I am a powerlifter as well so you know exactly what im talking about here. I think i will keep it around a 58-60, thats the size I am most familiar with riding, actually the only size I've ever ridden. There is just a ton of options out there for the board..


----------



## GDimac (Nov 19, 2015)

I'm from the east coast also and carving is one of the main things I really love to do. And more often than not, love to carve relatively aggressive. A lot of euro carving, at least.

- 5'7/180lbs (used to be more muscle but has gone a little downhill since I stopped playing varsity/competitive soccer lol). 

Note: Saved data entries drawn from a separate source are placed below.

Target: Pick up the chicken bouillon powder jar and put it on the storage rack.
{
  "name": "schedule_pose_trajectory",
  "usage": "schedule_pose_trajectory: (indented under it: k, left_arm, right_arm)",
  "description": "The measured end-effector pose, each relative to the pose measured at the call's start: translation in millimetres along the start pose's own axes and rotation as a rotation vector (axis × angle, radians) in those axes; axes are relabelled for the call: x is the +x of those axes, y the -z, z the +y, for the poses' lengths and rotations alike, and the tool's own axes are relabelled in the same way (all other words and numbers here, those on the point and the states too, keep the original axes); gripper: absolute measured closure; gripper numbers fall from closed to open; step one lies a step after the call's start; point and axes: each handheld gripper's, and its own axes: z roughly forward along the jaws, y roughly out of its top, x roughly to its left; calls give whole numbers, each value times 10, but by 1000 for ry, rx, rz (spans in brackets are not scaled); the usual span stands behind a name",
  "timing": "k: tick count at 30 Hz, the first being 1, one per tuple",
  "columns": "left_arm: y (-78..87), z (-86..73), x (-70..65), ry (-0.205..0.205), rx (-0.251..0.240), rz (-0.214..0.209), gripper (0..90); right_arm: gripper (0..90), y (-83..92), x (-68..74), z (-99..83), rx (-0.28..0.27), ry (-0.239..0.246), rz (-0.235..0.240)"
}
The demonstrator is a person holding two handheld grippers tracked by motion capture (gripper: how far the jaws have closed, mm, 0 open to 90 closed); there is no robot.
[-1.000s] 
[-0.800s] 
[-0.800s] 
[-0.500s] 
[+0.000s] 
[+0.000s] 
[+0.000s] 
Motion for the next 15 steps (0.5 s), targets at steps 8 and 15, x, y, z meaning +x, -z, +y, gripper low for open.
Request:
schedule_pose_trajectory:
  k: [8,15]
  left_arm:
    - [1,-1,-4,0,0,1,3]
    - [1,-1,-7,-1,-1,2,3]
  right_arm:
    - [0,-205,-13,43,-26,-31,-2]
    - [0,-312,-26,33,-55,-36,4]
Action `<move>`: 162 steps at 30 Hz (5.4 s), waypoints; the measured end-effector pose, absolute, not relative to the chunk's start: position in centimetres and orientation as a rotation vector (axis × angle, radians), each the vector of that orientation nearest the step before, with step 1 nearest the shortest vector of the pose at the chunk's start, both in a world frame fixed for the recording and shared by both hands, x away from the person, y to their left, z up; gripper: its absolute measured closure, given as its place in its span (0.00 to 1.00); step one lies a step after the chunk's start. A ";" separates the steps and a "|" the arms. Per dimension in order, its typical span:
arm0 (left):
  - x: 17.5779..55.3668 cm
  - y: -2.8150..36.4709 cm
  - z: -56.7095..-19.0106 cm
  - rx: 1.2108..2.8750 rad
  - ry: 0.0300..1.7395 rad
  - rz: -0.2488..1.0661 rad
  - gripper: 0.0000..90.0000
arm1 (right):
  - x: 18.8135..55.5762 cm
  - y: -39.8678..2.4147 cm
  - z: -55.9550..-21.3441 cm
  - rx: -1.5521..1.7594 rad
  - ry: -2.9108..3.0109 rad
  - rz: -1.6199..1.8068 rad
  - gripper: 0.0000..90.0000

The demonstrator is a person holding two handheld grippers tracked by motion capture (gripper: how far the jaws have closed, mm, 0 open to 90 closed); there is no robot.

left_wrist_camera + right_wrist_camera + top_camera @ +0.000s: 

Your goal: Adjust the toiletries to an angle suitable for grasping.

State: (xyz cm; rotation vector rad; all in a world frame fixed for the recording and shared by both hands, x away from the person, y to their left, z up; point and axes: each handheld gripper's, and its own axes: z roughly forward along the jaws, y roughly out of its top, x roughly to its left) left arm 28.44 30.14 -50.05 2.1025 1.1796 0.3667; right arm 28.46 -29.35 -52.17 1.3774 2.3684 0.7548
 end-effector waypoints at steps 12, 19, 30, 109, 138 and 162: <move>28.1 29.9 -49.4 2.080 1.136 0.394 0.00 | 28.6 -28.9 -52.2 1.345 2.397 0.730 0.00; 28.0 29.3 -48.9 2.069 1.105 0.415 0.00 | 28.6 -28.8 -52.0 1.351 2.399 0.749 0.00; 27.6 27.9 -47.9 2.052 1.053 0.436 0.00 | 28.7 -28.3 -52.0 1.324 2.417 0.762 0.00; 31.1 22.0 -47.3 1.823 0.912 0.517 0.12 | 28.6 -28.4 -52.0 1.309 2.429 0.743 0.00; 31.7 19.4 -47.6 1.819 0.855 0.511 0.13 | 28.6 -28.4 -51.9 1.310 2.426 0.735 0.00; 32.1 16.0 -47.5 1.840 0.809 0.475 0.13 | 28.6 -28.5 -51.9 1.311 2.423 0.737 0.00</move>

But ya, def understand the struggle. Demo'd both last yrs Custom X (156) & Capita Mercury (159) here in Ontario and are both really great carving boards. Both are solid on icy conditions but think the Mercury edges out the Custom X slightly, from my experience at least. And it was mainly ice that day too and the Mercury held up perfectly, way better than I was even expecting. The Custom X will be quicker edge to edge tho. The Mercury is really well reviewed by majority of the reviewers out there and pretty solid do-everything deck, so would def recommend that. 

My Mullair has mellow mag and it held up really well here and VT (Jay Peak & Killington). So maybe a Rossi deck would be solid too for its mag tech. Hopefully that helps a bit.


----------